Biophysical and chemical effects of fibrin on mesenchymal stromal cell gene expression

Mesenchymal stromal cells (MSCs) are multipotent cells that have high expansion yields and fibrin is a native extracellular matrix (ECM) material widely used for cell delivery and surgery. MSCs and fibrin have tremendous potential for tissue engineering applications, but the effect of fibrin on MSCs is not well characterized. The purpose of this study was to analyze the role of fibrin in modulating MSC phenotype by gene expression analysis. The results demonstrate that fibrin up-regulated MSC gene expression of vasculogenic (FLK1, ACTA2, VECAD, SM22 and CNN1), myogenic (MYF5 and MYH13), neurogenic (TH and GFAP) and chondrogenic (COL2A1) markers after 5 days incubation.
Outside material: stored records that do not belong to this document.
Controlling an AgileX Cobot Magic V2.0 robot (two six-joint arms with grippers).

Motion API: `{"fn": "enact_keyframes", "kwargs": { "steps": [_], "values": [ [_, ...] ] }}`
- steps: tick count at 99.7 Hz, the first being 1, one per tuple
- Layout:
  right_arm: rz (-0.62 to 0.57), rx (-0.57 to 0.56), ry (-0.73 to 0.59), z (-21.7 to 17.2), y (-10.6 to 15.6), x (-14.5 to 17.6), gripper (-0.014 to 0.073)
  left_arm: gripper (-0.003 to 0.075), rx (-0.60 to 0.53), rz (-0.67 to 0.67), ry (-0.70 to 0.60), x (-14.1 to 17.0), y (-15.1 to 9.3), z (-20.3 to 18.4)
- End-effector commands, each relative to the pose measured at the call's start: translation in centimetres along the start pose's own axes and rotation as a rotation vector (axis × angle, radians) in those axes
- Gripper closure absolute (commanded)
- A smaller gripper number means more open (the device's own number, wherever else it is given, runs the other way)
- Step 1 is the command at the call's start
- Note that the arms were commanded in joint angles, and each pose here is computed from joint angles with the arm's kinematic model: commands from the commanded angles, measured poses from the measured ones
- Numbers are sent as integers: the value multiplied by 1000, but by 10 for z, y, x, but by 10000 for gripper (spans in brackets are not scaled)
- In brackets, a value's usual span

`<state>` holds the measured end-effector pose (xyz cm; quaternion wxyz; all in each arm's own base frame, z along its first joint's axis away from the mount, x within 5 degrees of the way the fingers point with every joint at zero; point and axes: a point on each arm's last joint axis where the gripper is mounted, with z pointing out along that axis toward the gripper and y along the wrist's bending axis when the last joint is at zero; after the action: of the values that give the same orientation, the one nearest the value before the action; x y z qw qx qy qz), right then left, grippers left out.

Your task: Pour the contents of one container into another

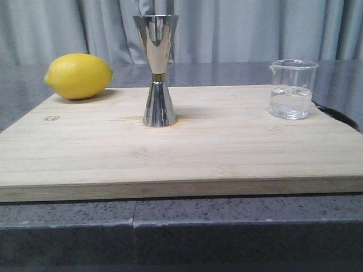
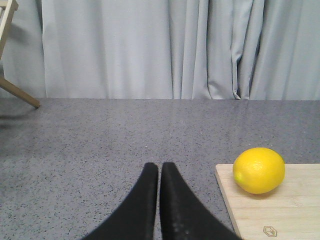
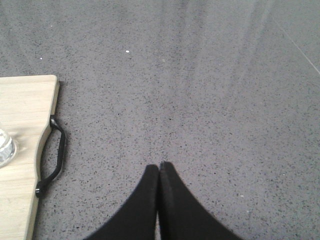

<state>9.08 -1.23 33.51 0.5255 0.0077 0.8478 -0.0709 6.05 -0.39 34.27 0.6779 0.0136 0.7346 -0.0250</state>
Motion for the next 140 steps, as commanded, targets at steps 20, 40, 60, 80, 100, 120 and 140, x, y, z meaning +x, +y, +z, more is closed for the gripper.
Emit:
{"fn": "enact_keyframes", "kwargs": {
  "steps": [20, 40, 60, 80, 100, 120, 140],
  "values": [
    [-20, -27, -98, -5, 2, -16, 666, 739, 1, -12, -88, -15, 0, 0],
    [-79, -168, -115, -6, 16, -17, 666, 738, 1, -12, -81, -14, 0, 1],
    [-121, -189, -147, -7, 19, -20, 529, 480, -15, 25, -76, -13, 1, 1],
    [-142, -172, -167, -7, 18, -21, 132, 184, -18, 32, -72, -13, 1, 1],
    [-144, -171, -167, -7, 18, -21, 83, 185, -18, 32, -72, -13, 1, 1],
    [-141, -173, -172, -7, 18, -22, 83, 185, -18, 32, -72, -13, 1, 1],
    [-138, -175, -179, -7, 18, -23, 82, 185, -18, 32, -72, -13, 1, 1]
  ]
}}
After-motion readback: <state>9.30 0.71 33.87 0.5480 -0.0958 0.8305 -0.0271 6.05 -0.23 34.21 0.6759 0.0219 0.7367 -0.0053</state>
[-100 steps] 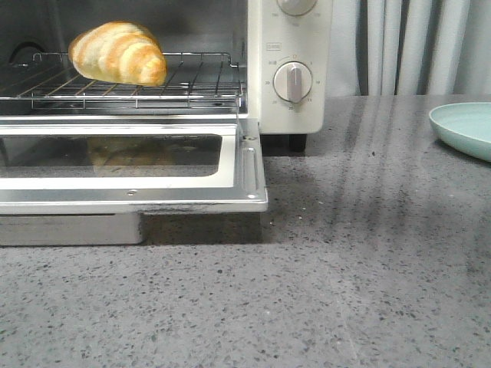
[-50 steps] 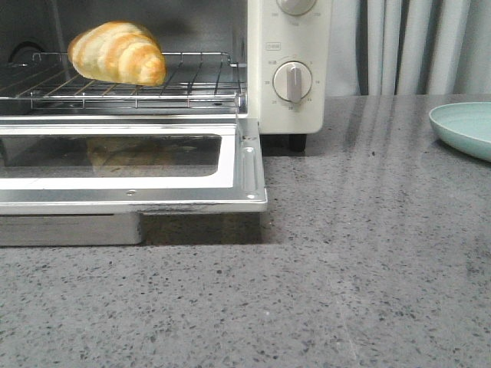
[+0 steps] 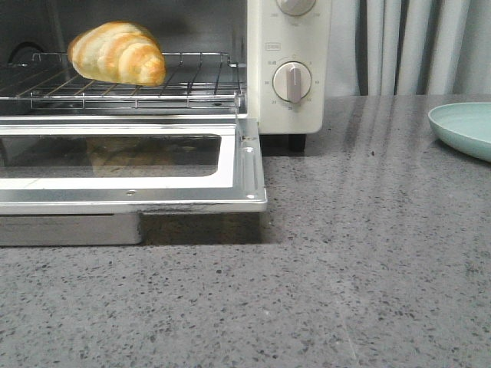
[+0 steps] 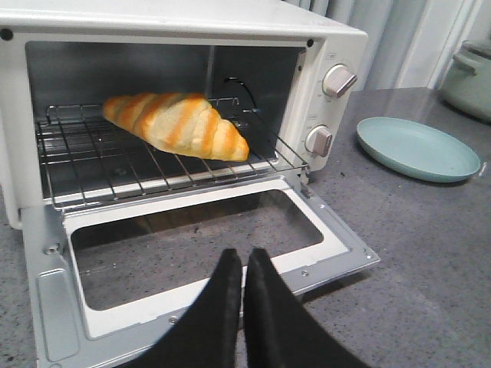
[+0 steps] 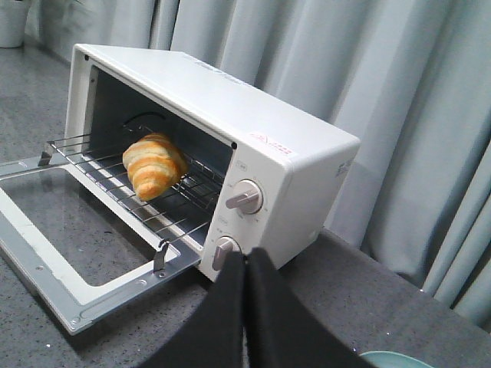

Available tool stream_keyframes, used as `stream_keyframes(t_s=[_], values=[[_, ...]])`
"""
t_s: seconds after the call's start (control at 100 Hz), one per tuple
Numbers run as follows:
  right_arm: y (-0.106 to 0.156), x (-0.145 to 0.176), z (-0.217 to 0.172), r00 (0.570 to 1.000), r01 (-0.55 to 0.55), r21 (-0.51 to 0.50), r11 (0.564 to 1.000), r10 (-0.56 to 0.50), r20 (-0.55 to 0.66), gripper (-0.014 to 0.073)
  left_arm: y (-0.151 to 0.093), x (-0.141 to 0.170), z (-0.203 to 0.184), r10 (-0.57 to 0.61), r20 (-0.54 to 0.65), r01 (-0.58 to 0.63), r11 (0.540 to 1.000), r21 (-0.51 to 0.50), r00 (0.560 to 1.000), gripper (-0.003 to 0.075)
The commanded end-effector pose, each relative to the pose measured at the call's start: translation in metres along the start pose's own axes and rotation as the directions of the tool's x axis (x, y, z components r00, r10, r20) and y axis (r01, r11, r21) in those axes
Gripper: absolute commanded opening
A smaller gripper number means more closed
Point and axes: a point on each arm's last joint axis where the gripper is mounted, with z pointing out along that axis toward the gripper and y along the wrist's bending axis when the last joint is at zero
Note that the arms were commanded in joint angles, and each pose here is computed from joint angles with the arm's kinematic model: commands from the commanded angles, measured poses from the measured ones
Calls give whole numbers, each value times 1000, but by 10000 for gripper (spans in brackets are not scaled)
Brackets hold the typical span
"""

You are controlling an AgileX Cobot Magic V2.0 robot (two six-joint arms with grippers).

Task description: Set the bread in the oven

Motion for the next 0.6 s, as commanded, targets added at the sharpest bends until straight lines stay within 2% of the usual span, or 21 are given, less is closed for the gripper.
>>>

These gene expression results were supported by induction of expression on the protein level for early lineage-specific markers such as ACTA2, FLK1 and MYF5. The ability of fibrin to modulate MSC gene expression was not affected by matrix pore size (80–110 μm diameter) or Young’s modulus (5–25 kPa) and the differential expression of some phenotypic markers could be partially mimicked by other ECM proteins, such as fibronectin and collagen I. In some cases the inductive effect of fibrin on gene expression could be further augmented by the treatment with growth factors such as nerve growth factor. However, the effect of fibrin appeared to be limited, as MSCs did not differentiate into fully mature cells based on immunofluorescence staining after 12 days. This body of work provides a rational approach for studying the interactions of MSC with fibrin, which has important therapeutic implications for the delivery of stem cells.